BY S.DERRICKSON MOORE
They were the kind of hometown moments
anyone who’s lived in the same place from childhood to senior citizenship can
appreciate.
My Las Cruces BFF was reminiscing about her
high school prom date and their adventures at the old Las Cruces Country Club.
I went to another high school, but she’s a great storyteller, and it almost
seemed like I was there, especially when I realized another amigo — who also
happens to be my doctor — is the brother of her prom date.
Another friend, Charlotte, who moved here
from New York,
surprised me with her knowledge of anecdotes about my childhood, many decades
before we met. I shouldn’t have been surprised. One of her best Las Cruces friends,
Linda, was my next door neighbor during my K-12 years.
What’s amazing is that that was in Muskegon, Michigan, and
Linda and I had been out of touch for many decades, until we were astonished to
discover we were neighbors once again, just a block apart in Las Cruces’ Las Alturas neighborhood.

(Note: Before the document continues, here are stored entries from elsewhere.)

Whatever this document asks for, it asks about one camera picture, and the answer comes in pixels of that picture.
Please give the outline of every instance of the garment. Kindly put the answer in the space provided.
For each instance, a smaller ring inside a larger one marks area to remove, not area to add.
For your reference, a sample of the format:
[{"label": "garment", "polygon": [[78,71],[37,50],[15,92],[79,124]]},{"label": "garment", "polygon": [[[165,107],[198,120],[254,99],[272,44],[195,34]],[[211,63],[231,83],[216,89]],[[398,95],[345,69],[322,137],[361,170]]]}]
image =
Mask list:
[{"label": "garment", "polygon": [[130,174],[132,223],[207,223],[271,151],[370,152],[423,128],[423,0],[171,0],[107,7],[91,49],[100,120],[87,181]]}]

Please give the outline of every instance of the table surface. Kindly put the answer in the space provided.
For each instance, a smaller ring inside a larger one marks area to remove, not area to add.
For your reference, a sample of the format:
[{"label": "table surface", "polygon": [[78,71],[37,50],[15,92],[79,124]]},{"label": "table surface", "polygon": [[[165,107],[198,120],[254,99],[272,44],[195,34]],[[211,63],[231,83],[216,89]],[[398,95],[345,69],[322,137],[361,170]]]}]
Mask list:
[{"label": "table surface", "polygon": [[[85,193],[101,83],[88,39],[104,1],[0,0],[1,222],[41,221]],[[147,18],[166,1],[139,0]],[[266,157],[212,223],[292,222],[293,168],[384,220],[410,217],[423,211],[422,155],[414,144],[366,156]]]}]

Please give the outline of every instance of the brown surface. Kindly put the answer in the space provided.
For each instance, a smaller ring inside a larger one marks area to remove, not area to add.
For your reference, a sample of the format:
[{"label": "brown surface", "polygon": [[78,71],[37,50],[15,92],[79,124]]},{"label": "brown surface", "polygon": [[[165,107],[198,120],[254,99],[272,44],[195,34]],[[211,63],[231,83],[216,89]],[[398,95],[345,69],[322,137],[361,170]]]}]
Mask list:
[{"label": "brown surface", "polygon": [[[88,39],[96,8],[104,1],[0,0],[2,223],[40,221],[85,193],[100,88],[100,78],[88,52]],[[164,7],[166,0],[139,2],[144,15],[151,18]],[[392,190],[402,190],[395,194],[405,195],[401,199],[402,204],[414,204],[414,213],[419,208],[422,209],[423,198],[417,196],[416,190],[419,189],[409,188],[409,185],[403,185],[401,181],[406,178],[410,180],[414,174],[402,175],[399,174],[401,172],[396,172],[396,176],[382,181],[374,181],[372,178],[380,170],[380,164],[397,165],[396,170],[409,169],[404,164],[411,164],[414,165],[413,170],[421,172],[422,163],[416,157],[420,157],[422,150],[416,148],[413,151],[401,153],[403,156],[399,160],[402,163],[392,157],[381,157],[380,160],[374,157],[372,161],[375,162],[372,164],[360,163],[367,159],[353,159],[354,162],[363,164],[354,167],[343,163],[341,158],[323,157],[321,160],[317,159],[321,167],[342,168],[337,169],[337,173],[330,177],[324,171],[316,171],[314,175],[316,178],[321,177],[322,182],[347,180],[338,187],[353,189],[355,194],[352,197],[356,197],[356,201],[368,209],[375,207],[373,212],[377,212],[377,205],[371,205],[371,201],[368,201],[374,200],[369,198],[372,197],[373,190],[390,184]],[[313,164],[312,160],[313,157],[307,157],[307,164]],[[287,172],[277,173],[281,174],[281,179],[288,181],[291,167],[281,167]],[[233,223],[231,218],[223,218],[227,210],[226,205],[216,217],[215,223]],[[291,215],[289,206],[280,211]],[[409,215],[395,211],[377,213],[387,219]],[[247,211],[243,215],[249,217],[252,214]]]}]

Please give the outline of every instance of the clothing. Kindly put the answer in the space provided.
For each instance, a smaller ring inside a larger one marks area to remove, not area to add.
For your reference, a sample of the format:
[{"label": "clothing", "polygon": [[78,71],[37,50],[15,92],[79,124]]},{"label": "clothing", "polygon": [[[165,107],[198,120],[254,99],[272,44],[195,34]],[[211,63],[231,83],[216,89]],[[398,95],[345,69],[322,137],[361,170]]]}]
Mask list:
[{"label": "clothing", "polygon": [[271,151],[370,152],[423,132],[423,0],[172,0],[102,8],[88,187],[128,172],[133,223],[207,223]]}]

It was comforting to know that, 1,600 miles
from our old hometown, I’m just a few minutes away from someone who knew and
loved my mom, dad, sister and brother — and even my Brittany Spaniel, Duffy. In
fact, Linda used to pet sit for my grandparents’ dog, Duffy’s dad, when they
went south each winter.
A few days ago, when the health club I
frequent was almost deserted, it seemed former Muskegonites were everywhere.
Susan and I shared snow war stories in the locker room. In the pool, I chatted
with Mark, who, we’d discovered, actually worked at Continental Motors at the
same time as my aircraft-engineer dad.
After more than two decades here in Las
Cruces, I know so much about the families and friends of my best friends here,
and have so many friends who have lived in places I’ve lived and known and
loved people I know and love, that it’s sometimes hard to believe we haven’t
all grown up together from the beginning.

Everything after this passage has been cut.